AIAS+ 2026 Workshop

Benchmarking and Evaluating AI Systems in High-Stakes Domains

A Chen Institute Symposium for AI Advancing Science and Society workshop organized by Chen Institute and Kivira for researchers building better ways to test, interpret, and safeguard AI systems before real-world deployment.

Dates 5-7 November 2026
Location The Ritz-Carlton, San Francisco
Host event AIAS+ 2026
Organizers Chen Institute and Kivira

Official Registration

Registration is through AIAS+ only

All participants wishing to attend the workshop must register through the official AIAS+ 2026 registration portal.

https://www.aiasplus.org

Open AIAS+ portal

Call for Participation

Poster abstracts from students and early-career researchers

We invite short poster abstracts on benchmarking, safe AI, interpretable AI, evaluation, validation, and stress testing of AI systems in high-stakes domains. Submissions may describe new benchmark datasets, evaluation protocols, safety analyses, interpretability methods, failure analyses, applied validation studies, domain-specific assessment frameworks, or methodological reflections.

Submission format

  • Title, author list, and affiliations.
  • Approximately 300 to 500 words.
  • A brief statement of relevance to the workshop theme.
  • Submission route and deadline to be announced.

Selection priorities

  • Clarity and relevance to AI evaluation, benchmarking, safety, or interpretability.
  • Methodological contribution and practical importance.
  • Diversity of domains, perspectives, and evaluation challenges.
  • Preliminary, in-progress, and recently completed work are welcome.

Accepted submissions will be presented as posters, with a small number selected for short spotlight talks. Accepted presenters must also register through the official AIAS+ 2026 portal.

Workshop Description

Why this workshop

AI systems are increasingly being proposed for settings where errors can affect health, safety, opportunity, access to services, scientific claims, and public trust. In these domains, evaluation cannot stop at aggregate accuracy.
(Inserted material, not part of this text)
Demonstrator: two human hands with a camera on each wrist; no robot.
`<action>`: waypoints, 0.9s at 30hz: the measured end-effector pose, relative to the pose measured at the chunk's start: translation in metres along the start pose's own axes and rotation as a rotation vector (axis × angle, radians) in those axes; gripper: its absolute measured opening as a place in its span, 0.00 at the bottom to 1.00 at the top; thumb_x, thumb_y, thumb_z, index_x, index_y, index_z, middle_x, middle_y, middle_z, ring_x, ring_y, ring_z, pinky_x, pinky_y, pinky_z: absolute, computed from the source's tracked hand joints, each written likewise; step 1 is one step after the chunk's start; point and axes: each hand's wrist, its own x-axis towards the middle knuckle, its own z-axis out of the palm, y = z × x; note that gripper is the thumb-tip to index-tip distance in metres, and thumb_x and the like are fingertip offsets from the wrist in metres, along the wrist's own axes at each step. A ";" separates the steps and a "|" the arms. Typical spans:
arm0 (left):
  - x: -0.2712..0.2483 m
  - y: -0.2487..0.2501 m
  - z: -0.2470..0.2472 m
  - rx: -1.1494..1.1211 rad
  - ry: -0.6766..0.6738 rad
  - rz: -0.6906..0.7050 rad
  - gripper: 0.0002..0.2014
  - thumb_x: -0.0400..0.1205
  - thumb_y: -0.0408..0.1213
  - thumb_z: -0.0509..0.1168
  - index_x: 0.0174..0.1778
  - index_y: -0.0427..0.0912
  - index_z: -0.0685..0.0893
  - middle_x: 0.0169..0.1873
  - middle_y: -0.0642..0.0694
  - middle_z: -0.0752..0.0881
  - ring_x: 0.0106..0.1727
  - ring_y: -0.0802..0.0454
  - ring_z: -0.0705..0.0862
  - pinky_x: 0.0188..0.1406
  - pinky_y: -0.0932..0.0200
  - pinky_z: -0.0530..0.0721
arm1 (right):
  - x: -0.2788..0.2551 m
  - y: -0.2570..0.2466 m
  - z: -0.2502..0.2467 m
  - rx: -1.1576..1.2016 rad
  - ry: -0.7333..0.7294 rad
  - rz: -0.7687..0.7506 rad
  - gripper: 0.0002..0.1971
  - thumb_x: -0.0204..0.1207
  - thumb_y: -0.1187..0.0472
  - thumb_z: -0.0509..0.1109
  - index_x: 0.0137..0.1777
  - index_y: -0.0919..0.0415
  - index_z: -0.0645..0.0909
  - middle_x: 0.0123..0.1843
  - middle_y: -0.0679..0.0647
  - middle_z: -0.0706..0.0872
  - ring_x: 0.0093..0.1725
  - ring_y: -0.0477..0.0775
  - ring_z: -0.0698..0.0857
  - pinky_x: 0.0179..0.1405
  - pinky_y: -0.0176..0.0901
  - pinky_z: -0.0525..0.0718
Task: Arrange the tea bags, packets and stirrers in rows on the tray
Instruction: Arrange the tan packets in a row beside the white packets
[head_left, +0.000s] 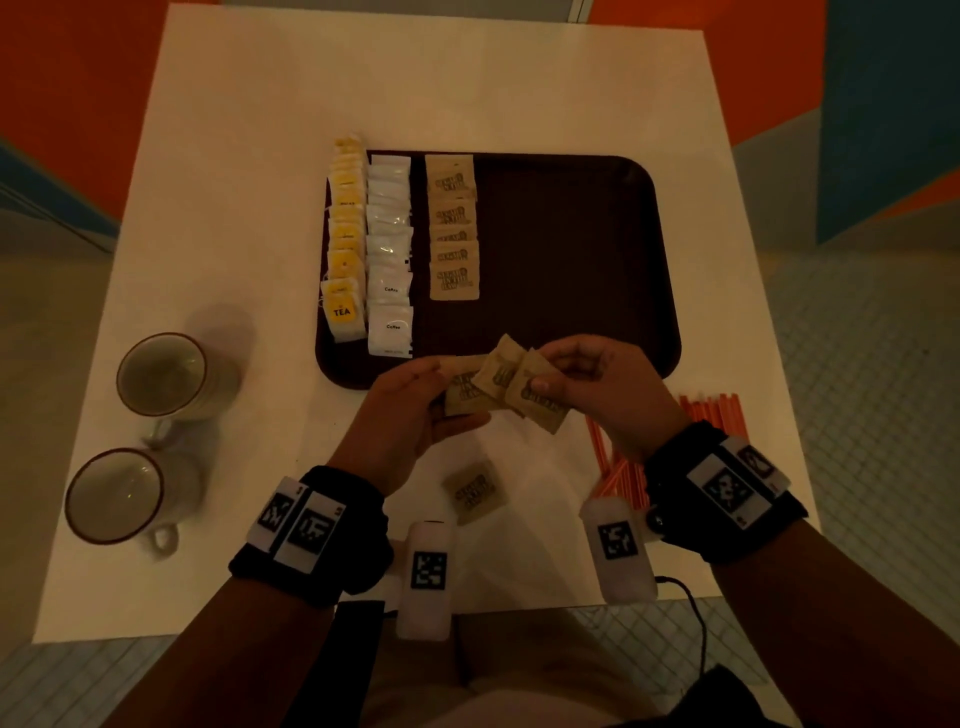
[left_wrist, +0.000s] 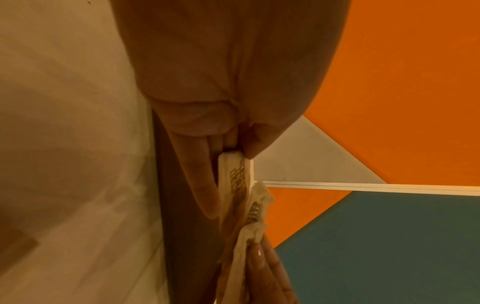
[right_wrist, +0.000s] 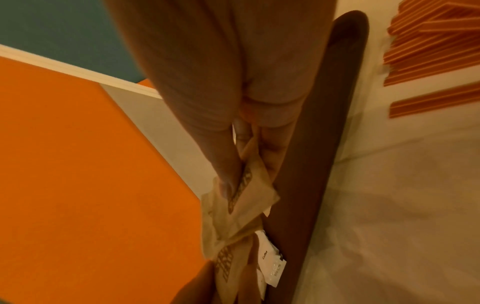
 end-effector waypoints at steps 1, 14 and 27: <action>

It must test reliability, robustness, calibration, subgroup performance, failure modes, interpretability, privacy constraints, and resilience to benchmark overfitting.
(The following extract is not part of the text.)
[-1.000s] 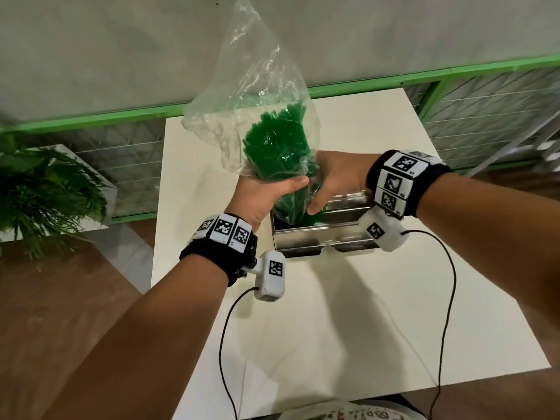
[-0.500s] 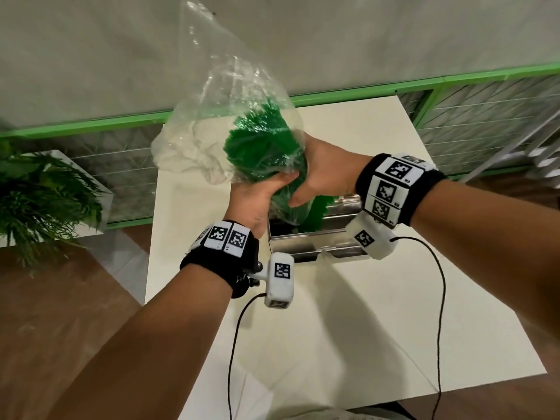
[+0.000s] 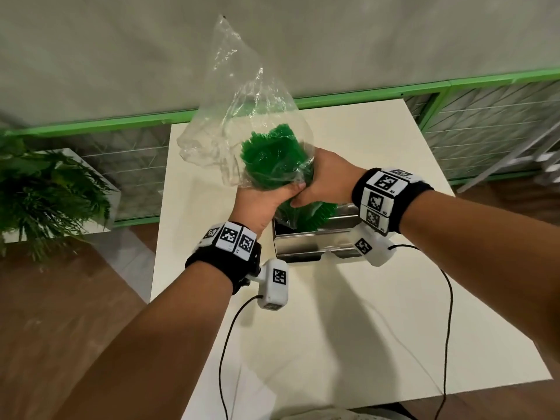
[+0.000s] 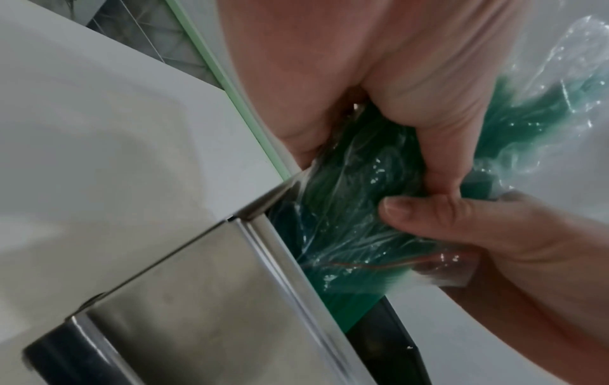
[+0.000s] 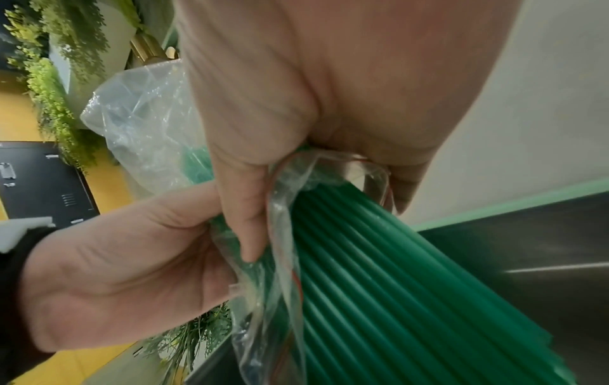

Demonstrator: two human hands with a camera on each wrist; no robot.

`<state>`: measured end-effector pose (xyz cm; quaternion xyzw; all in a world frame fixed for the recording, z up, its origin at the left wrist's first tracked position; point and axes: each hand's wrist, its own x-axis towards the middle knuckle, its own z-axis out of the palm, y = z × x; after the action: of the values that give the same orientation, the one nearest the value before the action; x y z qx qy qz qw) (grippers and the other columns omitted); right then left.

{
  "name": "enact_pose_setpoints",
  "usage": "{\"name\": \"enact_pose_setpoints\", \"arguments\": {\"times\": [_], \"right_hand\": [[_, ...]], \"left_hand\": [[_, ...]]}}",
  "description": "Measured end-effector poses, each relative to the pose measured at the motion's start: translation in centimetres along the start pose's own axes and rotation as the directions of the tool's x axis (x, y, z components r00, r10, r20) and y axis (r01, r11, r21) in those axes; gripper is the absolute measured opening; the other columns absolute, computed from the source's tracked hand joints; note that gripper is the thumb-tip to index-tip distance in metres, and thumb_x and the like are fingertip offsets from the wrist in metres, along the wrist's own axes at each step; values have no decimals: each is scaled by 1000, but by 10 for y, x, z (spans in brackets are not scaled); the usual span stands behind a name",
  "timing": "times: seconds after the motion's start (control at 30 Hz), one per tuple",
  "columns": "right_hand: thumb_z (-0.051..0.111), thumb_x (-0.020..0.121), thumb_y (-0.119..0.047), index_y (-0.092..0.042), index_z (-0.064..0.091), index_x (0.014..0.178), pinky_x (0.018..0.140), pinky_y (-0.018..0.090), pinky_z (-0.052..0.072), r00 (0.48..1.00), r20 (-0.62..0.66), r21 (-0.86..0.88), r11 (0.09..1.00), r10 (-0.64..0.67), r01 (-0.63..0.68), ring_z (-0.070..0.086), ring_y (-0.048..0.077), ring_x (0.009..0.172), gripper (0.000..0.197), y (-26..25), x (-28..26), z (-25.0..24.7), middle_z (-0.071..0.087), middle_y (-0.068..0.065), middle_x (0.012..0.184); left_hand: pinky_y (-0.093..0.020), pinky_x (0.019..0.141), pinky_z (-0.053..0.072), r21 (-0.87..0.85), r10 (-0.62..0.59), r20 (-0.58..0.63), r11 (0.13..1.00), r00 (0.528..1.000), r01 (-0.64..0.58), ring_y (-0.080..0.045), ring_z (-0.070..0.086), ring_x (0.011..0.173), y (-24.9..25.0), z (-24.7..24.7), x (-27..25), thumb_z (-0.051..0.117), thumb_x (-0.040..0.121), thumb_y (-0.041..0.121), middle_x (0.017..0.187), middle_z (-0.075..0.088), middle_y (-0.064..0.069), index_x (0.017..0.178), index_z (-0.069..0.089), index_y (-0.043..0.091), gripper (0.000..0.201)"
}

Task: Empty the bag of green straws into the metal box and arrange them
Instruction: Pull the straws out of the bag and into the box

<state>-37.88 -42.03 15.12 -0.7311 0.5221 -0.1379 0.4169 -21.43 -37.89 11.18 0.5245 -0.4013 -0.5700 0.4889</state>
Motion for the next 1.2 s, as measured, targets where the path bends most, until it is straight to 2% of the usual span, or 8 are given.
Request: {"name": "enact_pose_setpoints", "arguments": {"times": [0.17, 0.27, 0.4, 0.53, 0.67, 0.8, 1.07, 1.2], "right_hand": [[91, 62, -17, -19, 51, 133, 84, 37, 61, 1000, 7, -55, 998, -18, 19, 70, 15, 95, 81, -4, -1, -5, 71, -3, 111], [88, 62, -17, -21, 53, 127, 86, 35, 60, 999, -13, -93, 995, -38, 37, 68, 11, 94, 74, -12, -1, -17, 70, -6, 105], [87, 63, -14, -21, 53, 126, 81, 33, 60, 999, 19, -131, 991, -37, 39, 69, 13, 92, 73, -12, 1, -31, 70, -4, 103], [89, 64, -22, -20, 53, 124, 79, 32, 59, 994, 105, -300, 954, 14, 18, 68, 15, 90, 70, 0, 1, -20, 68, -5, 101], [90, 62, -19, -21, 55, 126, 82, 33, 60, 997, 75, -172, 984, -28, 41, 69, 11, 89, 73, 0, 4, -15, 70, -7, 103], [93, 57, -23, -26, 54, 129, 85, 33, 61, 997, 63, -46, 998, -46, 48, 71, 8, 97, 81, -2, 8, -18, 72, -7, 110], [93, 61, -8, -20, 51, 135, 87, 30, 60, 999, 33, 119, 993, -25, 21, 71, 9, 100, 86, -7, 3, -24, 72, -5, 115], [88, 65, 2, -19, 55, 128, 83, 27, 61, 998, 54, 203, 979, -17, 6, 72, 9, 96, 74, -16, -4, -30, 73, -4, 111]], "left_hand": [[-35, 92, 57, -21, -19, -48, 1000, 999, 18, -16, 74, 102, -1, 4, -2, 92, 69, 10, 103, 80, 1, 100, 76, 21, 37], [-47, 96, 58, -142, -79, -89, 988, 993, 65, -25, 75, 102, 3, 17, -3, 90, 71, 8, 103, 79, -6, 104, 77, 11, 35], [-41, 92, 60, -155, -101, -90, 984, 991, 87, -22, 76, 98, 6, 27, -3, 90, 72, 9, 101, 80, -6, 102, 77, 10, 32], [-48, 99, 56, -86, -108, -42, 991, 993, 104, -20, 75, 102, -2, 19, -5, 90, 71, 8, 105, 79, -4, 105, 76, 13, 37], [-47, 98, 57, -80, -22, -44, 997, 999, 19, -24, 74, 105, 3, 13, -3, 88, 71, 0, 109, 78, -9, 108, 74, 10, 41], [-36, 91, 59, -24, 43, -37, 999, 998, -44, -22, 74, 106, 12, 9, 5, 88, 71, -2, 110, 78, -9, 117, 69, 2, 50], [-43, 94, 59, 18, 59, -8, 998, 998, -59, -26, 74, 105, 23, 8, 7, 89, 71, 0, 112, 77, -13, 121, 66, -1, 55], [-44, 93, 59, 24, 105, 33, 994, 994, -106, -27, 75, 102, 35, 11, 7, 87, 69, -7, 108, 77, -12, 107, 67, 15, 48]]}}
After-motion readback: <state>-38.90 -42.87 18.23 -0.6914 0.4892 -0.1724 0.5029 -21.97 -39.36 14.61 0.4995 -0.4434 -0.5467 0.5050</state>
This workshop creates a focused forum for students, early-career researchers, and practitioners to discuss how AI systems should be evaluated, interpreted, validated, secured, and made safer when they are intended for consequential use.

Themes

Topics of interest

  • Benchmark design for high-stakes applications such as healthcare
  • Safe and interpretable AI for consequential settings
  • Evaluation beyond accuracy: reliability, robustness, calibration, and uncertainty
  • Stress testing and adversarial evaluation of AI systems
  • Distribution shift, generalization, and out-of-domain performance
  • Longitudinal evaluation and real-world validation
  • Human-in-the-loop evaluation and expert validation frameworks
  • Benchmarking generative AI and large language models
  • Fairness, bias, and subgroup performance analysis
  • Interpretability and explainability in evaluation
  • Standardization and reproducibility of benchmarks
  • Evaluation pipelines and infrastructure
  • Benchmark privacy, access control, and anti-gaming strategies
  • Closed versus open benchmarks: trade-offs in reproducibility and robustness
  • Secure evaluation protocols, including hidden test sets and API-based evaluation

Schedule

Provisional workshop program

Detailed timings will be confirmed with the AIAS+ 2026 program. The workshop will take place during the 5-7 November 2026 symposium window.

Keynote session

Invited perspectives on safe, interpretable, and high-stakes AI

One to two keynote talks from researchers or practitioners working on AI benchmarking, safety, interpretability, validation, or domain-specific deployment.

Spotlights

Selected short talks

Up to five accepted poster submissions will be selected for seven-minute spotlight talks followed by two minutes of questions.

Posters

Poster discussion forum

Approximately ten accepted posters will be presented in a relaxed discussion format designed for feedback, collaboration, and cross-domain exchange.

Organizing Team

Organized by Chen Institute and Kivira

Chen Institute

Co-organizer of the AIAS+ 2026 symposium workshop on high-stakes AI evaluation, safety, and interpretability.

Kivira

Workshop organizer and host team focused on rigorous evaluation, safety, and interpretability for AI systems in high-stakes settings.